Top of DATA FOR THIS EXERCISE
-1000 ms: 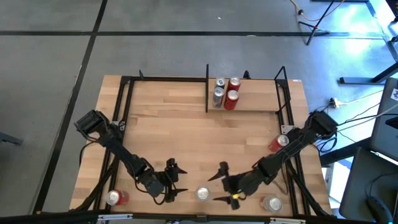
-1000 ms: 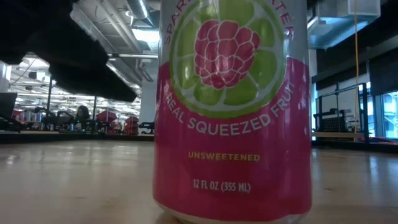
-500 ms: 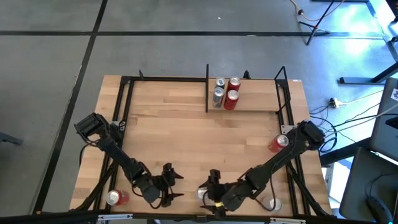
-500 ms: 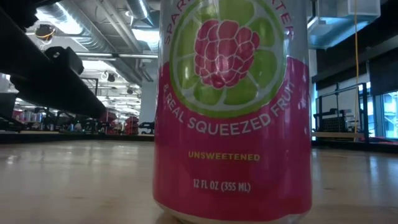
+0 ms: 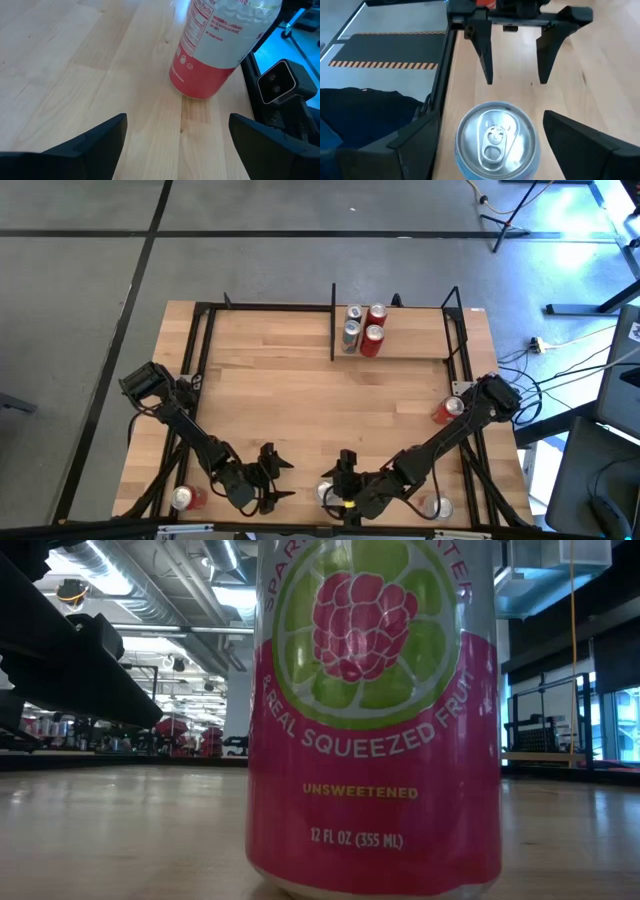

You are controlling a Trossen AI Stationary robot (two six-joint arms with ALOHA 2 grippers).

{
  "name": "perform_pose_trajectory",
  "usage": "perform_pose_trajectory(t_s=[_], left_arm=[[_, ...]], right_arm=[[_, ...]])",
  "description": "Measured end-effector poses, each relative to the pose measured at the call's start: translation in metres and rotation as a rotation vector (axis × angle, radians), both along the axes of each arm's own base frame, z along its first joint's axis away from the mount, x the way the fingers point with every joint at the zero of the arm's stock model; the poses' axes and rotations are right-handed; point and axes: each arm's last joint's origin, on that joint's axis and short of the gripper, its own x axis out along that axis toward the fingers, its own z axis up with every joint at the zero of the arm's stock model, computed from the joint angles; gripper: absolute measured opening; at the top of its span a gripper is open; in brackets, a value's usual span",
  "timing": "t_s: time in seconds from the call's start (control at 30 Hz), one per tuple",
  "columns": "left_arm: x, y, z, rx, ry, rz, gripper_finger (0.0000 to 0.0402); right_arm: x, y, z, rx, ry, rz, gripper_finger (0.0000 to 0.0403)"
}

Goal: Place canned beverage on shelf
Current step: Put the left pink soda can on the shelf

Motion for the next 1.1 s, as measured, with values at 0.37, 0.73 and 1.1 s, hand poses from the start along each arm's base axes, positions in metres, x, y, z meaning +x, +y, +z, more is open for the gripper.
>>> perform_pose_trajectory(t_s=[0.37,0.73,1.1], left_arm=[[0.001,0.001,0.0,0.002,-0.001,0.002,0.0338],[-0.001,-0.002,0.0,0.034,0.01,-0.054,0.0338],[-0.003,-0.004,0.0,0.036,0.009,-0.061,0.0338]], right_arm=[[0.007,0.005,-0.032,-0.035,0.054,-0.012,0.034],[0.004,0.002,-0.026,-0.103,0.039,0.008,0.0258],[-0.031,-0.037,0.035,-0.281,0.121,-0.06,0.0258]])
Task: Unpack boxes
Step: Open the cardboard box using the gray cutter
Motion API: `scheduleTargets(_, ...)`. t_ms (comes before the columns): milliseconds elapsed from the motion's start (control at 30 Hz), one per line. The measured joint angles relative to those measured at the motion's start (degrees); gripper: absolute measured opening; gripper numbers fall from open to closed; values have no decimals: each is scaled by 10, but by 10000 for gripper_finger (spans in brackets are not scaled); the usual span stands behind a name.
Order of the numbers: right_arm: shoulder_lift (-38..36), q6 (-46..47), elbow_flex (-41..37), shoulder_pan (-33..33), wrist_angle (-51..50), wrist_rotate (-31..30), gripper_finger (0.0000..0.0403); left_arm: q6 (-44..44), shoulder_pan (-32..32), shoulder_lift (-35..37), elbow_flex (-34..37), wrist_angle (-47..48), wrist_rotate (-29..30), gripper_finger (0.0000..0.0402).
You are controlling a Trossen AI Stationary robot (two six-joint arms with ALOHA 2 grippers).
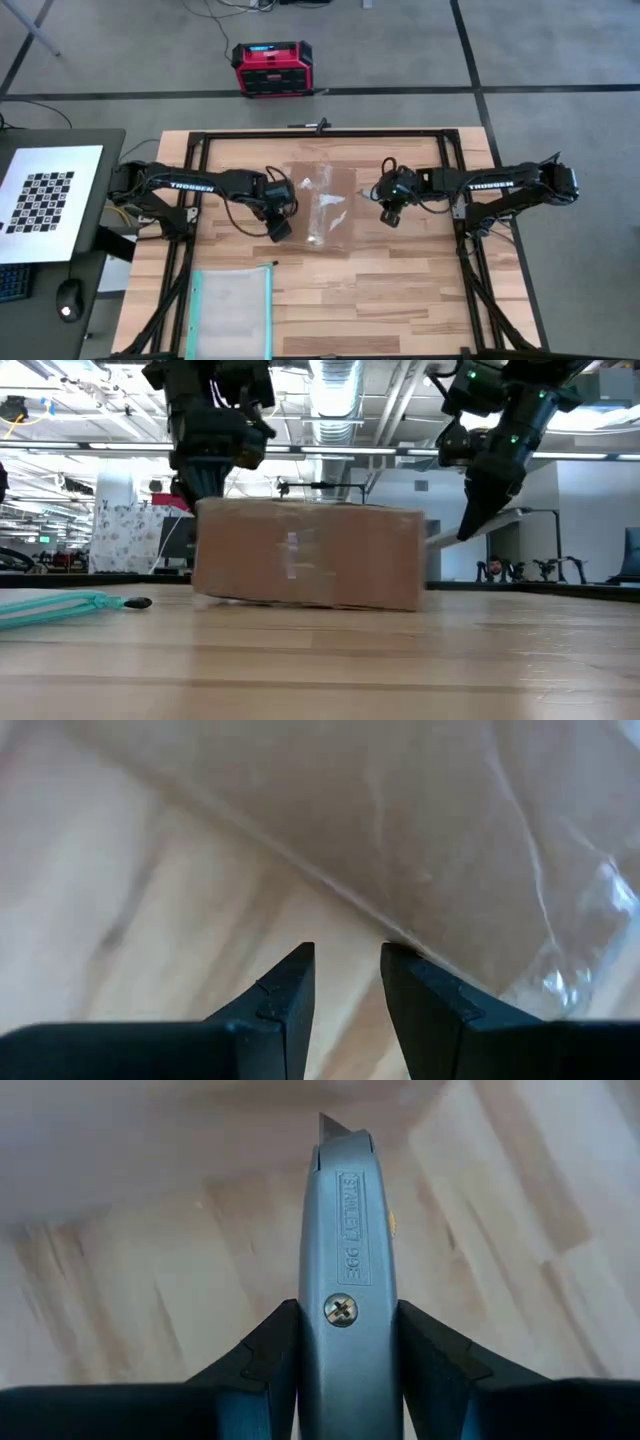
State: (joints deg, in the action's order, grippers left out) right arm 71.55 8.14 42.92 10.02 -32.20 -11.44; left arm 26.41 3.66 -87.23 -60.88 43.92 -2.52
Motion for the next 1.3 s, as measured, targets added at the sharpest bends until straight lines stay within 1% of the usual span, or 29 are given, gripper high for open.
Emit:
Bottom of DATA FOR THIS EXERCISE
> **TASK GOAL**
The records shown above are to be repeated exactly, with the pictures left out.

> **EXERCISE OUTPUT**
-1000 ms: 
-1000 ms: 
-500 ms: 
-500 ms: 
+0 ms: 

You are controlling a Trossen AI Stationary robot (two six-joint arms with ALOHA 2 grippers).

{
  "name": "perform_pose_trajectory",
  "usage": "perform_pose_trajectory(t_s=[_], left_arm=[[_, ...]], right_arm=[[_, ...]])",
  "description": "Measured end-effector poses, each relative to the pose measured at the call's start: translation in metres and rotation as a rotation vector (axis × angle, radians), both along the axes of each arm's own base frame, z along its first joint's axis away from the mount, x the way the fingers point with every joint at the zero of the arm's stock model; the poses' axes and rotations are right-handed; point and axes: each arm's last joint's origin, on that joint's axis and short of the gripper, its own x axis out along that axis toward the fingers, its own z axis up with every joint at the zero of the arm's stock model, computed from the joint angles; gripper: absolute measured opening; at the top of its span a gripper is open; in brackets, a value's usual span",
  "timing": "t_s: time in seconds from the call's start (control at 30 Hz), one per tuple",
  "columns": "left_arm: x, y, z, rx, ry, rz, gripper_finger (0.0000 to 0.0402); right_arm: x, y, z, rx, ry, rz, gripper_finger (0.0000 to 0.0403)"
}

Goal: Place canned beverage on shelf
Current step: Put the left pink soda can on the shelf

Motion for the next 1.1 s, as measured, with values at 0.37, 0.73 and 1.1 s, hand poses from the start along each arm's base axes, positions in metres, x, y, z meaning +x, +y, +z, more is open for the gripper.
>>> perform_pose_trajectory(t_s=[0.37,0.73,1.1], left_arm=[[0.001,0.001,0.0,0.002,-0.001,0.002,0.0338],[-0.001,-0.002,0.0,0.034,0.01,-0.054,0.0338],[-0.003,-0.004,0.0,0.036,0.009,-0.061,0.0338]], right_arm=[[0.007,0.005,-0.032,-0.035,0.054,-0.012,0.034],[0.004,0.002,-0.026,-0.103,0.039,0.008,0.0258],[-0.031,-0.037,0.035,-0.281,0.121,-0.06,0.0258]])
Task: Unpack boxes
Step: Open the cardboard box using the gray cutter
Motion API: `scheduleTargets(_, ...)`. t_ms (comes before the columns): milliseconds elapsed from the motion's start (control at 30 Hz), one per line. The measured joint angles relative to those measured at the motion's start (degrees); gripper: absolute measured opening; gripper numbers fall from open to closed; values have no decimals: each is scaled by 10, but by 10000 for gripper_finger (spans in brackets are not scaled); the usual span stands behind a name.
Order of the numbers: right_arm: shoulder_lift (-38..36), q6 (-46..47), elbow_flex (-41..37), shoulder_pan (-33..33), wrist_angle (-51..50), wrist_rotate (-31..30), gripper_finger (0.0000..0.0403); left_arm: q6 (-44..44), shoulder_pan (-32..32), shoulder_lift (-35..37), elbow_flex (-34..37), wrist_angle (-47..48), wrist_rotate (-29..30), gripper_finger (0.0000..0.0402).
You are controlling a Trossen AI Stationary robot (two six-joint arms with ALOHA 2 grippers).
State: (joints deg, in the action's order, grippers left out) right arm 71.55 8.14 42.92 10.02 -32.20 -11.44; left arm 26.41 3.66 -87.23 -60.88 43.92 -2.52
Motion for the next 1.3 s, as measured, targets added at the sharpest bends until straight lines stay within 1% of the usual span, or 29 are given, gripper high for open.
Emit:

The requested output has now been given in full.